**EXERCISE REQUIREMENTS**
What you return should be the lines from the first line of the records below through the line holding "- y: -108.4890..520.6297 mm", unchanged.

**DATA TO EXAMINE**

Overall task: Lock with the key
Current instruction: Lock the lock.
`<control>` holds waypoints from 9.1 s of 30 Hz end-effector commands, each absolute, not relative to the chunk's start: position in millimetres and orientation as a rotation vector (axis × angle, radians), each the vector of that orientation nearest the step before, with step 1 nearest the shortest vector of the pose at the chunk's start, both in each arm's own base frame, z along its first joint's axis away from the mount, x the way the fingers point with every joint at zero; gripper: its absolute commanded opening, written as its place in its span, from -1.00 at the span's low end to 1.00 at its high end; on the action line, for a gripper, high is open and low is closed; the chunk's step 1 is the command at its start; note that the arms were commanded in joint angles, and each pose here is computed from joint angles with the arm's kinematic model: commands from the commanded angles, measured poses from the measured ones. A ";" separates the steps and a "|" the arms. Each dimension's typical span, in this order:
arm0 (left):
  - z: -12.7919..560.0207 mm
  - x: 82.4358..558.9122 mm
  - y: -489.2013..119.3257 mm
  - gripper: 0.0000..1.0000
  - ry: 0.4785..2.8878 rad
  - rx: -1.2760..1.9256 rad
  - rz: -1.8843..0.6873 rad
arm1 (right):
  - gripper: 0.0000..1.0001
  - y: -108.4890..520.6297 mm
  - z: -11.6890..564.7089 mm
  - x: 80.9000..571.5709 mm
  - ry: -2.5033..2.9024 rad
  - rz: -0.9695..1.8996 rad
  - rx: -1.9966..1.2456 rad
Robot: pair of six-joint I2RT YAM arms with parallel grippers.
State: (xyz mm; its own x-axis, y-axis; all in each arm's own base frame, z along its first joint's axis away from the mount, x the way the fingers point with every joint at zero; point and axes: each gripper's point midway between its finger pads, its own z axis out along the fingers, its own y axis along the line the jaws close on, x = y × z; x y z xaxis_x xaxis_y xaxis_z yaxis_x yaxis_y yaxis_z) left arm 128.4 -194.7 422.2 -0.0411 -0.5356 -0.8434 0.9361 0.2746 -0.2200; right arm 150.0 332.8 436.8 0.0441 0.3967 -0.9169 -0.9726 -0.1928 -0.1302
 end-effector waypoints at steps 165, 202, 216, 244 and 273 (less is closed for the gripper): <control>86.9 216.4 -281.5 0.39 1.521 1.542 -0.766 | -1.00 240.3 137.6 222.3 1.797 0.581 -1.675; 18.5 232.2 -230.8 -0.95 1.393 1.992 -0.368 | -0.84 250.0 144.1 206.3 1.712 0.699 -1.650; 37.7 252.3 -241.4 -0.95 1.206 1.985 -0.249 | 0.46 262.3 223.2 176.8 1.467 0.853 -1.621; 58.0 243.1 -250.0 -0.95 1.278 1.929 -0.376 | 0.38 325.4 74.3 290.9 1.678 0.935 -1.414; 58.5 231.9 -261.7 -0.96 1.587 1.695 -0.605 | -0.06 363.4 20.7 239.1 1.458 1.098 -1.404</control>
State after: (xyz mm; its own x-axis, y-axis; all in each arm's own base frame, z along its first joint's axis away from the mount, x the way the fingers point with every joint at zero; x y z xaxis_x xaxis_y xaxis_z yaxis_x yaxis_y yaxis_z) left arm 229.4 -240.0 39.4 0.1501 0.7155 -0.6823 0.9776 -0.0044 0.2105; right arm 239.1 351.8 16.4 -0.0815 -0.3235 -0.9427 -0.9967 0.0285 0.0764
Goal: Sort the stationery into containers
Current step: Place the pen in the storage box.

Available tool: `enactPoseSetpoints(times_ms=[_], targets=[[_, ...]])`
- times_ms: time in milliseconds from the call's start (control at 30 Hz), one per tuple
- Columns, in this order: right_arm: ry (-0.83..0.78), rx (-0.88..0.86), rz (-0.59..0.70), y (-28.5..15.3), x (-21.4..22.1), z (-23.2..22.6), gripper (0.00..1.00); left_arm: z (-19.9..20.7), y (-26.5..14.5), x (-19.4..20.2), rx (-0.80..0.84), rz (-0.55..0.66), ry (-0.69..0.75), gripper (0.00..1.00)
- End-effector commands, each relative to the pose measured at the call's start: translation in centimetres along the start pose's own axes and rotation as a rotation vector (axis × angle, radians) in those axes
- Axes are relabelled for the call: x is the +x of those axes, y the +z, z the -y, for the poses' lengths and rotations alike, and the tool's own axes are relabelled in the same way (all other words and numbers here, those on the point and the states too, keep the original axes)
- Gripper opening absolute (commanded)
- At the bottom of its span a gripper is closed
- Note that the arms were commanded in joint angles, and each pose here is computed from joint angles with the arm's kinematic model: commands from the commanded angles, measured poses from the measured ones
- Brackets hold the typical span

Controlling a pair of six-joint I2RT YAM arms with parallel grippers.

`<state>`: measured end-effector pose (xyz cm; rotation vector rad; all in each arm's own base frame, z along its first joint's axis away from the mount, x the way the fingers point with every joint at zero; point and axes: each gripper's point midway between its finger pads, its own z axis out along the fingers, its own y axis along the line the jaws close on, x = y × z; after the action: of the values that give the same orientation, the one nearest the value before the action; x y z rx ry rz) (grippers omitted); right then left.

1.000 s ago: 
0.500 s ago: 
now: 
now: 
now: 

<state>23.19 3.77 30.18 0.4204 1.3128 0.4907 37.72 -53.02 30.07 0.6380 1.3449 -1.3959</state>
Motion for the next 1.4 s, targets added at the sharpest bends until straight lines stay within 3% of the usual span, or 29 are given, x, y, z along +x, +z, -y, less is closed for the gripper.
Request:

**SOLUTION**
Overall task: Lock with the key
Current instruction: Lock the lock.
`<control>` holds waypoints from 9.1 s of 30 Hz end-effector commands, each absolute, not relative to the chunk's start: position in millimetres and orientation as a rotation vector (axis × angle, radians), each the vector of that orientation nearest the step before, with step 1 nearest the shortest vector of the pose at the chunk's start, both in each arm's own base frame, z along its first joint's axis away from the mount, x the way the fingers point with every joint at zero; gripper: its absolute commanded opening, written as its place in its span, from -1.00 at the span's low end to 1.00 at its high end; on the action line, for a gripper, high is open and low is closed; the chunk's step 1 is the command at its start; note that the arms were commanded in joint angles, and each pose here is computed from joint angles with the arm's kinematic model: commands from the commanded angles, measured poses from the measured ones. A ";" separates the steps and a "|" the arms. Each dimension's typical span, in this order:
arm0 (left):
  - z: -12.7919..560.0207 mm
  - x: 82.4358..558.9122 mm
  - y: -489.2013..119.3257 mm
  - gripper: 0.0000..1.0000
  - ry: 0.4785..2.8878 rad
  - rx: -1.2760..1.9256 rad
  - rz: -1.8843..0.6873 rad
arm1 (right):
  - gripper: 0.0000..1.0001
  - y: -108.4890..520.6297 mm

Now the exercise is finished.